Synopsis: Georges and Anne are in their eighties. They are cultivated, retired music teachers. One day, Anne has an attack that will test the couple’s bond of love.

Stars: Jean-Louis Trintignant, Emmanuelle Riva, Isabelle Huppert

Director: Michael Haneke

Rated: PG-13

Running Length: 127 minutes

Trailer Review: Here

TMMM Score: (9/10)

Review:  I’m familiar enough with the films of director Haneke to know what kind of experience the director likes to give his audience…that experience being one of cautious discovery and exploration that goes against the typical rhythms of the majority of films released on US soil.  You can attribute that to Haneke hailing from a country (Germany) with its own storied film history that for a time was focused on serious expressionism and detachment. 

In Haneke films like Funny Games (both the original and Haneke’s own scene for scene US remake), The Piano Teacher, Cache, and previous Oscar nominee The White Ribbon the director takes his time and lets his characters unfold before us much like people do in real life.  In long, uninterrupted takes he lets the camera capture true moments of quiet, danger, pain, and love…all which are on display in his latest film Amour.

Though Haneke has explored relationships from numerous angles before, Amour is perhaps his most gentle examination of the bond two people share and the lengths we’ll go to shield someone we love from grief.  Winner of the prestigious Palme D’Or at the Cannes film festival, the movie has been working a slow burn through smaller theaters as more people are discovering its fierce power.

It’s not an easy film to get through, only because it’s a strikingly intense portrait of the downward health spiral of one half of a long-married couple.  Georges (Trintignant) and Anne (Oscar nominee Riva) are enjoying the golden years of their lives, attending concerts, having dinner and still enjoying each other’s company throughout.  Then Anne suffers the first of several strokes and that’s where the relationship changes.  As Anne’s condition deteriorates, Georges can only watch as the woman he’s loved fades away. 

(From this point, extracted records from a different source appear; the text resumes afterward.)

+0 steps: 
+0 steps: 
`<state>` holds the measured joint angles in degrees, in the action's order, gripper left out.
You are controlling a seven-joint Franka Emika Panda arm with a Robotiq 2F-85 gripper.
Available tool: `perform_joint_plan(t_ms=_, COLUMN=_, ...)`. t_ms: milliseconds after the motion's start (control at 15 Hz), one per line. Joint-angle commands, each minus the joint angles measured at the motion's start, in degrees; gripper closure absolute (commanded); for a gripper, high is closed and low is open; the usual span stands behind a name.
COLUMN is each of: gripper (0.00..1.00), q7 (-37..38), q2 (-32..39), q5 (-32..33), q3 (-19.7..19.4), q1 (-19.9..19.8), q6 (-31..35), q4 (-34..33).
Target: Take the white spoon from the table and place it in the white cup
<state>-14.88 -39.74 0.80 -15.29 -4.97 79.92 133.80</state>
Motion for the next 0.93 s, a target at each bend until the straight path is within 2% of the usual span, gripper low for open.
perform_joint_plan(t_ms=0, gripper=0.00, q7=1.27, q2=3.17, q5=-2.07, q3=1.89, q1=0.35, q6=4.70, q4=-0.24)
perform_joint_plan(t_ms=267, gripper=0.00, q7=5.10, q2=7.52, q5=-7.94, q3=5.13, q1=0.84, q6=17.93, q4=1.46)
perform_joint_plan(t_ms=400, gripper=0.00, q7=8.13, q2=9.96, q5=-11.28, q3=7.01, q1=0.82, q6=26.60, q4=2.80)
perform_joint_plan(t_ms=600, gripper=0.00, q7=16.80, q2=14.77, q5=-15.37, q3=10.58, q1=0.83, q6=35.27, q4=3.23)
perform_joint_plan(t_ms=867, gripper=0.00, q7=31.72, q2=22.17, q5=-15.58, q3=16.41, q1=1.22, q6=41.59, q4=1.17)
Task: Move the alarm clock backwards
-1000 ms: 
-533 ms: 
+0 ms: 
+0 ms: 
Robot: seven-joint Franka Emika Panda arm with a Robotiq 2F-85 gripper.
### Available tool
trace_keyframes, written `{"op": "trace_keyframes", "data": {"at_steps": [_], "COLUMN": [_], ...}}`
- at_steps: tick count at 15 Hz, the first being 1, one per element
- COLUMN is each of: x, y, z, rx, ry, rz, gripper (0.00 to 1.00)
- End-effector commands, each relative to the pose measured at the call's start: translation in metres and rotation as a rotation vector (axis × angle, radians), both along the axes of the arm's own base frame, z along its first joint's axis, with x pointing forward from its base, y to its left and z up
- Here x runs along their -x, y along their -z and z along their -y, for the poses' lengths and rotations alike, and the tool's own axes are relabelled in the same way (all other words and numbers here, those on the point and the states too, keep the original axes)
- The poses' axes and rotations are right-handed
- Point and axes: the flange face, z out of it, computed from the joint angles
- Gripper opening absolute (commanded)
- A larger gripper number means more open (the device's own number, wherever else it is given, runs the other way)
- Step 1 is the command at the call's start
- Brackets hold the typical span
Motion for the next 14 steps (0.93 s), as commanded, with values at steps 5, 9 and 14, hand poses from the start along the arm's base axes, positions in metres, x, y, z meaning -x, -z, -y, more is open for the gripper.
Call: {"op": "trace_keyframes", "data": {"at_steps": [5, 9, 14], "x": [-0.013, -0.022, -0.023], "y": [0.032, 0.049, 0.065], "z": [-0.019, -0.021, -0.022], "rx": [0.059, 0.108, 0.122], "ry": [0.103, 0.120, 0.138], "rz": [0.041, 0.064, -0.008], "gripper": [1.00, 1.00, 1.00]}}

Though the film is peppered with secondary characters (including longtime Haneke favorite Huppert as the needy daughter of Georges and Anne), Amour is squarely a two-hander between Trintignant and Riva.  Though Riva is the one that has been called out for most of the award season accolades, it’s a shame Trintignant isn’t on the list with her. The success of Riva’s performance isn’t entirely dependent on Trintignant but there is a symbiosis that has occurred here in which both feed off of each other marvelously.

At 85, Riva is the oldest Best Actress Academy Award nominee in history and it’s well earned.  It’s a genius performance both physically and emotionally…and entirely agonizing to watch.  Trintignant does have to watch most of it as his character tries with all his might to make things easier for everyone, only to be faced with a decision no one wants to make. 

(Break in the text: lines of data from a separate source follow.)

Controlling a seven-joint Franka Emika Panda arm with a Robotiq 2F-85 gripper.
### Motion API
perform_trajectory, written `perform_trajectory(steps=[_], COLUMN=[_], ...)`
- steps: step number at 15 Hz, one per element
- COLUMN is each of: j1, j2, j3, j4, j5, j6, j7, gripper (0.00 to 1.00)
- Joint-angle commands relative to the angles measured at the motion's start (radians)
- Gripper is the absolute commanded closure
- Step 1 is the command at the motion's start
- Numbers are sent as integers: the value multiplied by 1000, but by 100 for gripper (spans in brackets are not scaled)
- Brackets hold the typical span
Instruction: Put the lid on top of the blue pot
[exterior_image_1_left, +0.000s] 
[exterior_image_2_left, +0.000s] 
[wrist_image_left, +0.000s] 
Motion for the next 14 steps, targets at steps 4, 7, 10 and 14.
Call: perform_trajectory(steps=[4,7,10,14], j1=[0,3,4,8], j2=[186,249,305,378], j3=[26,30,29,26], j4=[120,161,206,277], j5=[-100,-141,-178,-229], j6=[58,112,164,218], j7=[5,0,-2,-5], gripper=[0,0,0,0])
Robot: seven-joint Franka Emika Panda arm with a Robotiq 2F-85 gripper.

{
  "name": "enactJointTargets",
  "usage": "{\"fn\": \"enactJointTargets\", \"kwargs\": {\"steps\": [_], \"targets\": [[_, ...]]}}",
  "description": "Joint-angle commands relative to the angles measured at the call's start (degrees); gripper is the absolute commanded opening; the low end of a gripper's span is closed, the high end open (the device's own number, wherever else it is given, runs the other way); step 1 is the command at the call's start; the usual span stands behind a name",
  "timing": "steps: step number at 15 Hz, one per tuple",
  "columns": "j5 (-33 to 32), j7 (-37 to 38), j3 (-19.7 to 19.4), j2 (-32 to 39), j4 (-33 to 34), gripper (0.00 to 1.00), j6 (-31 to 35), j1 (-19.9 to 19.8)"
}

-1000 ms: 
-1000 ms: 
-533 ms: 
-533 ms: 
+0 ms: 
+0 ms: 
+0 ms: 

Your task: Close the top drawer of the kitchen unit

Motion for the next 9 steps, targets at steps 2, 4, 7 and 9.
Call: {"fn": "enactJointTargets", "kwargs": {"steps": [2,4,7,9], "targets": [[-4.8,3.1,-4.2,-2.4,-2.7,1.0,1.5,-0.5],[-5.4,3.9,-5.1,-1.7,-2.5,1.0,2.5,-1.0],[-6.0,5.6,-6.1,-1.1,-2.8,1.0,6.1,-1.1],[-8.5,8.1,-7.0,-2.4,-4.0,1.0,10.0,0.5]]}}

Haneke’s script is filled with intimate scenes, many of them without dialogue and filmed in very long and wide angles.  What I always enjoy about his films is how they linger longer than they have to just to offset our expectations as to what’s going to happen next.  It’s a slight form of manipulation that he finesses to bring about more honesty in the characters and story.

Though I loved Jennifer Lawrence’s performance in Silver Linings Playbook, work like the kind Riva does in Amour comes along once in a lifetime.  It’s a tough call between the two but ideally the Oscar will go to Riva for a monumental achievement.  Though the film is very bleak and dark, Riva and Trintignant are lights of dignity in Haneke’s superior work.

2 comments on “Movie Review ~ Amour (Love)

  1. CMrok93 says:

    It’s sad and depressing, but the most human flick from Haneke and one that shows us what the power of subtetly and simplicity can do. Nice review.

  2. Helen Levin says:

    I did not like the film because it reinforces the Western concept of decline as loss of soul and dignity, of course, as inevitable. It was, despite its aesthetic beauty and great acting, abadly turned idea because of the auteur’s (Haneke’s) world view (unsresolved conficts?) Instead, it needed to encompass the surrendering of the body, and of its care to appropriate caretakers; that would have been a better denouement than the horrible ending the audience must witness,i.e. the soul-less murder of the wife by the husband. Out of character, as well. Very sick, and an insult to the audience, philosophically and emotionally.